-------- GIVEN DATA --------
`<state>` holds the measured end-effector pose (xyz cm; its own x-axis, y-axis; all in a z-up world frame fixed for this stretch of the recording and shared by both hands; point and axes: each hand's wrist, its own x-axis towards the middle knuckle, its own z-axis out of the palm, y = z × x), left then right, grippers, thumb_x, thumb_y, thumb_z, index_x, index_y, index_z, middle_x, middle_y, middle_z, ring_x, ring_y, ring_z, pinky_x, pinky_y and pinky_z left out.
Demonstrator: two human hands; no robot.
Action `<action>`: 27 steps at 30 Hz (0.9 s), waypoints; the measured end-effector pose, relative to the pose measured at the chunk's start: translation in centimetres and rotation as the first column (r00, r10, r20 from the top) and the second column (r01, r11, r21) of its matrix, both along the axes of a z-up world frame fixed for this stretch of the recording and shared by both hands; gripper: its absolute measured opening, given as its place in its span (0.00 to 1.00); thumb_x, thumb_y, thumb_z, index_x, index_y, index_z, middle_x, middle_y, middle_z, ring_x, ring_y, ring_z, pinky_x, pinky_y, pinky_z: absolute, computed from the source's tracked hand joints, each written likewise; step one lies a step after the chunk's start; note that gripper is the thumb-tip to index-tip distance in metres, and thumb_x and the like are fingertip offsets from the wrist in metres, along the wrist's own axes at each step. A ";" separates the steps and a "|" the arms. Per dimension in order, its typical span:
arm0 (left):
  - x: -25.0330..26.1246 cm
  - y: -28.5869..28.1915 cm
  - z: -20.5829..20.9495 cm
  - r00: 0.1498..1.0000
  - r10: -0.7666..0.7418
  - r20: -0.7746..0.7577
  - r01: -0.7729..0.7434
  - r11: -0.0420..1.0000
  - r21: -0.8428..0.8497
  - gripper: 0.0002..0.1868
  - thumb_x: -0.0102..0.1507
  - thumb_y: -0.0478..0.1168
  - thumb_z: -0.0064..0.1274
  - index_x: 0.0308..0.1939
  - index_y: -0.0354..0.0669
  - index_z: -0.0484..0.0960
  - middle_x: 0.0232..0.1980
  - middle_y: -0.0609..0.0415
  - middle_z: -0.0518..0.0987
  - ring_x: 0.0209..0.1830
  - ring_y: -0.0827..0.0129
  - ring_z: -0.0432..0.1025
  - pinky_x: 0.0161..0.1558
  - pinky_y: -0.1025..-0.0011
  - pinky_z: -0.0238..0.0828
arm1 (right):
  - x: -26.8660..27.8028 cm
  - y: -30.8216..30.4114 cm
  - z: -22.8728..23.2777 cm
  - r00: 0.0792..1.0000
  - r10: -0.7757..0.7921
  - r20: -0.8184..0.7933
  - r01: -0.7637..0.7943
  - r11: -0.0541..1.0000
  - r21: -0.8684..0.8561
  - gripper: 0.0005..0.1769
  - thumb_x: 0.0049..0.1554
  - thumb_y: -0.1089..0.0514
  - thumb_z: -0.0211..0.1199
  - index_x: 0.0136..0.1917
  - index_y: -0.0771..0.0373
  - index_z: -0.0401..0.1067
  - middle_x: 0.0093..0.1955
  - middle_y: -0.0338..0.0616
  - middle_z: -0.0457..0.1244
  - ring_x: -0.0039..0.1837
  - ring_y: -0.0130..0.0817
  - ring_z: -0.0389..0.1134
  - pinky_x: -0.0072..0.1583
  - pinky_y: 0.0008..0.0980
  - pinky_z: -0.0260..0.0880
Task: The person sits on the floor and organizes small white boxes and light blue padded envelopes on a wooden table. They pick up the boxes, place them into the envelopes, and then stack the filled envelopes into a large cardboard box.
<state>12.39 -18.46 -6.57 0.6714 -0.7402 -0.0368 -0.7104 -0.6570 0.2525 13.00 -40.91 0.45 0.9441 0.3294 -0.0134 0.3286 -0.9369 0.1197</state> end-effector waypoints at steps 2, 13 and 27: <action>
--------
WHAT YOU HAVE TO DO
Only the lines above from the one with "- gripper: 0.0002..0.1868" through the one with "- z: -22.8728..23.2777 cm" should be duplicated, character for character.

SOLUTION BELOW
  - gripper: 0.0002..0.1868
  - thumb_x: -0.0102..0.1507
  - thumb_y: -0.0478..0.1168
  - thumb_z: -0.0064..0.1274
  - index_x: 0.0308..0.1939
  - index_y: -0.0354..0.0669
  - index_z: -0.0484..0.0960
  - middle_x: 0.0232..0.1980
  - middle_y: -0.0609..0.0415
  - middle_z: -0.0518..0.0987
  - ring_x: 0.0209..0.1830
  - ring_y: -0.0827..0.0129
  - ring_z: -0.0432..0.1025
  - pinky_x: 0.0161..0.1558
  - pinky_y: -0.1025..-0.0011
  - pinky_z: -0.0238..0.0828
arm1 (right):
  - x: -26.8660..27.8028 cm
  - y: -30.8216..30.4114 cm
  - z: -22.8728..23.2777 cm

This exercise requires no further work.